Was nun mich anlangt, so sind mir zwei Dinge seit einen Menschenalter unwandelbar gewiss. Die Kirche Christi, weil ihre Verfassung mit weltlichen Elementen auferbaut ist, kann ihren heiligenden und segnenden Einfluss auf die Welt der Völker und Staaten nicht auswirken. In Folge dessen leidet der kirchliche Zustand, nicht etwa nur an der allgemeinen menschlichen Sündhaftigkeit und Schwäche, nein, es ist eine Krankheit zum Sterben. Der Mann, welcher der verachteten Religion in unseren Jahrhundert wiederum eine ehrenvolle Stätte bereitet hat, ist nicht heimgegangen, ohne das Zeugnis zu hinterlassen, dass „die schöne Morgenröte Unwetter bedeutet hat“. Fast alle Klagen Schleiermachers in den Anmerkungen zu den Reden und in den späteren Briefen über das wachsende Verderben sind zu Weissagungen geworden auf diese unsere noch verderbtere Gegenwart. Andererseits aber steht mir eben so fest, dass der heilige Geist nicht bloß über dieser weltversunkenen Kirche schwebt, sondern ihr auch persönlich innewohnt und in ihren stillen verborgenen Tiefen seine Werkzeuge bereitet, welche zur gegebenen Stunde die Riegel der neuen babylonischen Gefangenschaft brechen und mit schöpferischen Kräften das sterbende Volksleben für eine neue Weltmission begeistern und tüchtig machen sollen. Auf der Sternwarte dieser beiden Anschauungen betrachte ich den kirchlichen Horizont und wenn ich ein Zeichen wahrnehme, dann prüfe ich, ob es ein Stern ist, der nach Bethlehem weist, oder ein vorüberschießendes Meteor oder gar ein Irrwisch, der in Sumpf und Moor verführt.

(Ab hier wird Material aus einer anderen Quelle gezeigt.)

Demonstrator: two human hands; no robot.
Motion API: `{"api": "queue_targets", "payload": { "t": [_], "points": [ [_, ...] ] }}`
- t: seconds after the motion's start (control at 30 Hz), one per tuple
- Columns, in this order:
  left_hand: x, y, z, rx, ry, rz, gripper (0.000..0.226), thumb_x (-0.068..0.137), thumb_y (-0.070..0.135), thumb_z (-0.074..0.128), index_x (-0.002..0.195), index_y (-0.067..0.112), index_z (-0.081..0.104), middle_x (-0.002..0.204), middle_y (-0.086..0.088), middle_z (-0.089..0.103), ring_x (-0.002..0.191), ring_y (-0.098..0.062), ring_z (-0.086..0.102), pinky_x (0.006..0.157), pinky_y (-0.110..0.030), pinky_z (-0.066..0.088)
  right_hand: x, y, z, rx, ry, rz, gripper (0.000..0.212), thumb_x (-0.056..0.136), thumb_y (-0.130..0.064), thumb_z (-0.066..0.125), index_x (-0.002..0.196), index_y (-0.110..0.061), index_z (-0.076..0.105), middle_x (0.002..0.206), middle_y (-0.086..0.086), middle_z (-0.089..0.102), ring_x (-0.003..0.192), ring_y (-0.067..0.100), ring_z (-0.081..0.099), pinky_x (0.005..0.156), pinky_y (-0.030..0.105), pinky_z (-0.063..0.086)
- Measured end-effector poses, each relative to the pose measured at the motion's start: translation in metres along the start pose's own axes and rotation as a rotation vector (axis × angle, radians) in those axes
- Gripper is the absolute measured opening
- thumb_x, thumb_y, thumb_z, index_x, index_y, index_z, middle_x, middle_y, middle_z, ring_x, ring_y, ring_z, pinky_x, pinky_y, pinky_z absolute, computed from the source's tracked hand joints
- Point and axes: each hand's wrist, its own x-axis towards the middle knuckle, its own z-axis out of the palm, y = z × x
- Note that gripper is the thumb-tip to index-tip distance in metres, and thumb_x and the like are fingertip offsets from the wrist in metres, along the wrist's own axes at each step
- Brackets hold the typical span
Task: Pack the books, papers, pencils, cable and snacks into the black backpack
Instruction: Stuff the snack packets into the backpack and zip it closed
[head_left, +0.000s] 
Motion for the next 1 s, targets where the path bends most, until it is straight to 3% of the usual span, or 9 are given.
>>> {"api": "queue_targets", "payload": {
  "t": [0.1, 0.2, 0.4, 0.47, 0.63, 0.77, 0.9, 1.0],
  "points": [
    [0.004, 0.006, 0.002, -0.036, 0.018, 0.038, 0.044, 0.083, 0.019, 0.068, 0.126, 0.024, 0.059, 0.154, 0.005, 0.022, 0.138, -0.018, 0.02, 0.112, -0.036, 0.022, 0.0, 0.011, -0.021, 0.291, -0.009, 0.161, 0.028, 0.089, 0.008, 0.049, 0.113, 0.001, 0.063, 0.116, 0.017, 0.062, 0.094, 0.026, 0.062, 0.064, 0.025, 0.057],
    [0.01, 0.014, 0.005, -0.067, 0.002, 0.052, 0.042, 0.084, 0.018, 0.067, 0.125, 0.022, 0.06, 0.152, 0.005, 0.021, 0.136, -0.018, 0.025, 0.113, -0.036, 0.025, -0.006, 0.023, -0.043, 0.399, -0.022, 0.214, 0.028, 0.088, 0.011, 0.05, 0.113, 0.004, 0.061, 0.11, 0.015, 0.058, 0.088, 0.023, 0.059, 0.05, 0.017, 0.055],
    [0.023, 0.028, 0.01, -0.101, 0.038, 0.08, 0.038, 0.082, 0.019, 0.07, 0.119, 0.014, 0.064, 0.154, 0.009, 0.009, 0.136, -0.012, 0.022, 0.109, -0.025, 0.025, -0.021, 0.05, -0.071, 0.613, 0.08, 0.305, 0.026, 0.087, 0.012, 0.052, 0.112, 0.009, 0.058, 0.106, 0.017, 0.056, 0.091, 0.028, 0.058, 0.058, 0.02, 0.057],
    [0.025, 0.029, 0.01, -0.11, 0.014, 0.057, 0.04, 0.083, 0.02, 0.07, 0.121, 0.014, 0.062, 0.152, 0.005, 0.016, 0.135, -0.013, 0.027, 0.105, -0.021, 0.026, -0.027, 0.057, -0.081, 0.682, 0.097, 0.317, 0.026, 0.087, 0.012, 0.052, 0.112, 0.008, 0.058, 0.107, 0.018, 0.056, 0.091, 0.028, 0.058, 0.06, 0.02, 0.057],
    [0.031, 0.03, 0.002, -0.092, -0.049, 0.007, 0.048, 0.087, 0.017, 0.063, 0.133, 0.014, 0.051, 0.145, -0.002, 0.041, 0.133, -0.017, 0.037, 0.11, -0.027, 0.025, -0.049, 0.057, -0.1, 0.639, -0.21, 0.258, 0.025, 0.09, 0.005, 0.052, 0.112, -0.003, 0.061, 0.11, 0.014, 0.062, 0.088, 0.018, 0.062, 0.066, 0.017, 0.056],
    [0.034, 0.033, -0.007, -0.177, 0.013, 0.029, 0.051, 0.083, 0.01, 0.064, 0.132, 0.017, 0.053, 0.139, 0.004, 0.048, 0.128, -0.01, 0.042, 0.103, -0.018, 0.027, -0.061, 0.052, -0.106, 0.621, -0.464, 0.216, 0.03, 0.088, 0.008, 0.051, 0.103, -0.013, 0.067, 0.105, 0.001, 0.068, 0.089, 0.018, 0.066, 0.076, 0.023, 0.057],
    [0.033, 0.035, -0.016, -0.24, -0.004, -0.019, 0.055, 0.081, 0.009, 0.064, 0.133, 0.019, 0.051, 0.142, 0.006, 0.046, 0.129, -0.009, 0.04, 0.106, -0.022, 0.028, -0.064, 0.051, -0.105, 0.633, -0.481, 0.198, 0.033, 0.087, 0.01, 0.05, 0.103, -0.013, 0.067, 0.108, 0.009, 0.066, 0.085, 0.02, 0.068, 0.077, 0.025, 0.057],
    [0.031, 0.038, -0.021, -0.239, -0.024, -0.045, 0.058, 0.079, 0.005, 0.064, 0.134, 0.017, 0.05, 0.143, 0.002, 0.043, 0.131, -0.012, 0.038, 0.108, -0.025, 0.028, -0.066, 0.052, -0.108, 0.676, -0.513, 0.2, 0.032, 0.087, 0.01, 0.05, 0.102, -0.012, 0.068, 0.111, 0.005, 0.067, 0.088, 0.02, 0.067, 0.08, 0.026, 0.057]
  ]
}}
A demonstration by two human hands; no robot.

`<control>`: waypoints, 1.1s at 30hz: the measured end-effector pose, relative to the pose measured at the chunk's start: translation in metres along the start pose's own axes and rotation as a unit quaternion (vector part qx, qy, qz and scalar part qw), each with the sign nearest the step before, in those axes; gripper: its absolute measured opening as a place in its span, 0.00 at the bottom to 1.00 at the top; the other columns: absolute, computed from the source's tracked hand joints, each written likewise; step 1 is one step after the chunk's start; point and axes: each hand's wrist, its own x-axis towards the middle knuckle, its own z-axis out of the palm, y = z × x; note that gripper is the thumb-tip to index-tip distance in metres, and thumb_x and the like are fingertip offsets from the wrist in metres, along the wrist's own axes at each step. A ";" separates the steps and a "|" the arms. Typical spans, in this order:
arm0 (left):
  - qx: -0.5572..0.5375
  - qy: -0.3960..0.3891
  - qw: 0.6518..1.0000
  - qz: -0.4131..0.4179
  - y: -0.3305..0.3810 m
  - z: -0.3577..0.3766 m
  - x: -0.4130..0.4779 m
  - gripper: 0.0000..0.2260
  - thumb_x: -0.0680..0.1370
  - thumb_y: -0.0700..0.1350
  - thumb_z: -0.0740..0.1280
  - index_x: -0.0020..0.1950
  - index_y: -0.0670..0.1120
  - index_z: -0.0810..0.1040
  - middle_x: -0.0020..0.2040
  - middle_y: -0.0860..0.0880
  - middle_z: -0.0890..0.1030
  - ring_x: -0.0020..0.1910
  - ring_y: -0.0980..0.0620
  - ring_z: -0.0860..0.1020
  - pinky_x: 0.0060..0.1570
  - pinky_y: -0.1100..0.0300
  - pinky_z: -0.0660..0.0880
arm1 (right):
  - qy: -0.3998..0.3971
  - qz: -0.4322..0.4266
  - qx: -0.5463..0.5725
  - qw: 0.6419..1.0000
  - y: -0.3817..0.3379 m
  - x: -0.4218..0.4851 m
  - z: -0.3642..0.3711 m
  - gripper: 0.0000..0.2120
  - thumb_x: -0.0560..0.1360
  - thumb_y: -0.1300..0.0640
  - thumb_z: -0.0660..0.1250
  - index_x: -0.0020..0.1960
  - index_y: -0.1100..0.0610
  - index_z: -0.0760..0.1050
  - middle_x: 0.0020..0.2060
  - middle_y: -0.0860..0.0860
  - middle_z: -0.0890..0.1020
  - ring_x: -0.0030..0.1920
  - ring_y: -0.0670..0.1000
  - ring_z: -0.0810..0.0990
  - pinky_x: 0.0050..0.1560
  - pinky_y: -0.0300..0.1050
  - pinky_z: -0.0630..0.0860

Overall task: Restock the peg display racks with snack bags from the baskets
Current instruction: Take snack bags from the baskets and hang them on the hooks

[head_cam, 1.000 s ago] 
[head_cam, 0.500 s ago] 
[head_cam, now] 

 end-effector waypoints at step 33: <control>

So ist mir in jenen finsteren Tagen, als in der deutschen Hauptstadt die Gottlosigkeit ihr freches Maul auftat und Tausende von Lästerungen trunken wurden, ein Mann erschienen, der mit festem Schritt „in jenen Abgrund hinabstieg“ und unerschrocken dem Geheul der Blasphemien sein lautes Bekenntnis zu dem dreieinigen Gott entgegensetzte. Dieser Hofprediger stellte sich mir sofort dar als ein richtiger Pontifex. Denn so weit waren wir gesunken, dass zwischen der kleinen Kirchgemeinde, die der göttlichen Dreieinigkeit Psalmen singt, und der großen Volksgemeinde, in welcher Weiber Blasphemien ausstoßen, eine unübersteigliche Kluft befestigt war. Jener furchtlose und beredte Mann hat eine Brücke geschlagen über diese Kluft und wenn er in den großen Volkssälen redet, dann ist die Zahl seiner aufmerkenden Zuhörer weit größer, als wenn er im Dome predigt. Das ist ein erfreuliches Zeichen aus einer höheren Weltordnung und ich frage, wird dieser Mann uns in unserer tiefen Kirchennot die heißerflehte und langersehnte Hilfe bringen?